Personal information
- Born: February 25, 1995 (age 31) Farmington, Michigan
- Nationality: American
- Listed height: 6 ft 3 in (1.91 m)
- Listed weight: 180 lb (82 kg)

Career information
- High school: Southfield-Lathrup (Southfield, Michigan)
- College: Toledo (2013–2017)
- NBA draft: 2017: undrafted
- Playing career: 2017–2023
- Position: Point guard / shooting guard

Career history
- 2017–2018: GTK Gliwice
- 2018–2019: Okapi Aalstar
- 2019–2020: Polpharma Starogard Gdański
- 2021: Sheffield Sharks
- 2021–2022: GTK Gliwice
- 2022–2023: BK Olomoucko
- 2023: KW Titans

= Jonathan Williams (basketball, born 1995) =

American basketball player

Jonathan Edward Williams (born February 25, 1995), also known by his nickname "Jon-Jon", is an American former professional basketball player. Williams played four seasons of college basketball for Toledo before starting a professional career in Europe.

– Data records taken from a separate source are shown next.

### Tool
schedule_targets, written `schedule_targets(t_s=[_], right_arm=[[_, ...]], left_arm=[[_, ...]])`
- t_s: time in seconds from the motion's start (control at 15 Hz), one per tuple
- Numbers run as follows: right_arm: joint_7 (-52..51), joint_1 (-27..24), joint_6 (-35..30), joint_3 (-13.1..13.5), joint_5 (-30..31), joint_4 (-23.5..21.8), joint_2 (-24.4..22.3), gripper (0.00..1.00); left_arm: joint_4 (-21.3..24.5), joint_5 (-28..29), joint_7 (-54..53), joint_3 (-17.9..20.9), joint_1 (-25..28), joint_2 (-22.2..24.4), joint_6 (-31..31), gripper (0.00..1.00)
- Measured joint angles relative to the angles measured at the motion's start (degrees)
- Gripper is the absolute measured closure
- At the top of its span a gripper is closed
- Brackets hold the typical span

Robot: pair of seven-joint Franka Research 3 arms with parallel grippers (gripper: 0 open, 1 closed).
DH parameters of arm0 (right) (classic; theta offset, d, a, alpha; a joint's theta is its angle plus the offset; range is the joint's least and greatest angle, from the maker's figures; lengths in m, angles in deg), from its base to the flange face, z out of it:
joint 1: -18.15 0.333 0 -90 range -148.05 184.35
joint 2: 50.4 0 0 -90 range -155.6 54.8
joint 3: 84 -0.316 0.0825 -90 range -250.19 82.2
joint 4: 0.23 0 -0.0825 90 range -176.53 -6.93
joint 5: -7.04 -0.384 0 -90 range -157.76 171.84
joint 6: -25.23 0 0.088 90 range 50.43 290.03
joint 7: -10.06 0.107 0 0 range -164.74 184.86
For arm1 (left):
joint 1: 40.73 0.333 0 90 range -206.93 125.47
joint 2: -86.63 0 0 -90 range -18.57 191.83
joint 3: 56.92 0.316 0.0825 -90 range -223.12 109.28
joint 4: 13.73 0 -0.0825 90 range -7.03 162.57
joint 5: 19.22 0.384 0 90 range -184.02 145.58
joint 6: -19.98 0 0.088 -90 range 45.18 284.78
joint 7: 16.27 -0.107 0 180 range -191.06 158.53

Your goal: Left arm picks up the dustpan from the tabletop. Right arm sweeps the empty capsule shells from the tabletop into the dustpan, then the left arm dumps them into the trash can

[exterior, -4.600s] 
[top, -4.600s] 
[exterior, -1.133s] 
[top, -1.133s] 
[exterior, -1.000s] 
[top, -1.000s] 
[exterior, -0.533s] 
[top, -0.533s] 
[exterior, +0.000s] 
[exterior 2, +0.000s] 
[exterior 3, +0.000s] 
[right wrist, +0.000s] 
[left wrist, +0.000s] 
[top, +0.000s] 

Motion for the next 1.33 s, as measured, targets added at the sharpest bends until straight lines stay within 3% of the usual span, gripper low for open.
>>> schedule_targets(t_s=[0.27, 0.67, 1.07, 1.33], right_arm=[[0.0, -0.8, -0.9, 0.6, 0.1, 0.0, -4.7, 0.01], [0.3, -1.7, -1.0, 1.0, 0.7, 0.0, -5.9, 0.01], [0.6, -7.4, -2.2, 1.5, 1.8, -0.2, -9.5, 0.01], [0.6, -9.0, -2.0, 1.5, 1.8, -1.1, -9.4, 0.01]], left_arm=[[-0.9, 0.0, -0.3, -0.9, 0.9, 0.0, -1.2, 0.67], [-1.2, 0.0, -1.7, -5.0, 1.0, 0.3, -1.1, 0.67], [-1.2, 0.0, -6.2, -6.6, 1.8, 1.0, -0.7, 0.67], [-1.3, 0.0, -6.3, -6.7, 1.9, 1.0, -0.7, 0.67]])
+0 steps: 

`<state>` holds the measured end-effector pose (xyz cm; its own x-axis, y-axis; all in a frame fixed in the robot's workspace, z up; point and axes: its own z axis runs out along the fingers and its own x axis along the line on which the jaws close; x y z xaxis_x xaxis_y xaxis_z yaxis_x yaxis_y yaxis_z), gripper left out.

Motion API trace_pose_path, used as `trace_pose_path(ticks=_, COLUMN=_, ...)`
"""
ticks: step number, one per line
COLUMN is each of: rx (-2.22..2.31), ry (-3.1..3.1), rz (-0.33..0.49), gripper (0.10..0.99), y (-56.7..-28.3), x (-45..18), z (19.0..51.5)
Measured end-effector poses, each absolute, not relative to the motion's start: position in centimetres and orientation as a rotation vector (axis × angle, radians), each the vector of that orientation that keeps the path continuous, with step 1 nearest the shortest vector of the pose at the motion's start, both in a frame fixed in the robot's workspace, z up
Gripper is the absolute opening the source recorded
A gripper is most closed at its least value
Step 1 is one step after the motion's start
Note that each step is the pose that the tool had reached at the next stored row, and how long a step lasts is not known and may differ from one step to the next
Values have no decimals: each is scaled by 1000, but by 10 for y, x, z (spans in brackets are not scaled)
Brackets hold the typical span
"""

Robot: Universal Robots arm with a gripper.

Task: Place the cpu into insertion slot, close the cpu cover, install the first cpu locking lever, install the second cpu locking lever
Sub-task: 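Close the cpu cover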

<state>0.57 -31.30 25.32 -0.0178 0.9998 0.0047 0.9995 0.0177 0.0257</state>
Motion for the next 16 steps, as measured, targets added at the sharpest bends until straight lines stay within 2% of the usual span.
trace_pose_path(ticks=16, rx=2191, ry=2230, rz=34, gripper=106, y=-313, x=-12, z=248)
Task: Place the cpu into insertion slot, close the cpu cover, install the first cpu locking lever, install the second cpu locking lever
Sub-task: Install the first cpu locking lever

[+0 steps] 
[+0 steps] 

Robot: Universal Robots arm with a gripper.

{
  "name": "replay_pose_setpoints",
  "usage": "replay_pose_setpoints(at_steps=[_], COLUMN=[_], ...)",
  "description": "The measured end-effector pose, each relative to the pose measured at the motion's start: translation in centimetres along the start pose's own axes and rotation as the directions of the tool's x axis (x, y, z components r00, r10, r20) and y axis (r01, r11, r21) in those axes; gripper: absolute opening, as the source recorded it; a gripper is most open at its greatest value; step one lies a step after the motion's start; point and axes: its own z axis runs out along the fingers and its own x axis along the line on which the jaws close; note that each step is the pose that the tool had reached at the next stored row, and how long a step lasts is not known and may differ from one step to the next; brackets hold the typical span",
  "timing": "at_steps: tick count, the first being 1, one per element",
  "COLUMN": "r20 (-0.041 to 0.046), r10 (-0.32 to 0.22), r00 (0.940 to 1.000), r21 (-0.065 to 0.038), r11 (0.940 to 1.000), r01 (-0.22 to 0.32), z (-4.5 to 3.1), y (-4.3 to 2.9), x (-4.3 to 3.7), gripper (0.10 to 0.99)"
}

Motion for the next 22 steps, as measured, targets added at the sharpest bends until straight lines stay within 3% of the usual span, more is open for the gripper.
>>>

As a senior at Toledo, Williams averaged 19.6 points per game. He was named to the Third Team All-MAC.

==Professional career==
In his first professional season, Williams played with GTK Gliwice of the Polish Basketball League.

On August 1, 2018, Williams signed a one-year contract with Crelan Okapi Aalstar of the Belgian Pro Basketball League.

On October 19, 2019, he has signed with Polpharma Starogard Gdański of the Polska Liga Koszykówki (PLK).

Williams began the 2021–22 season with the Sheffield Sharks of the British Basketball League and averaged 16.4 points, 4.0 rebounds, and 2.3 assists per game. On December 27, 2021, he has signed with GTK Gliwice of the Polish Basketball League.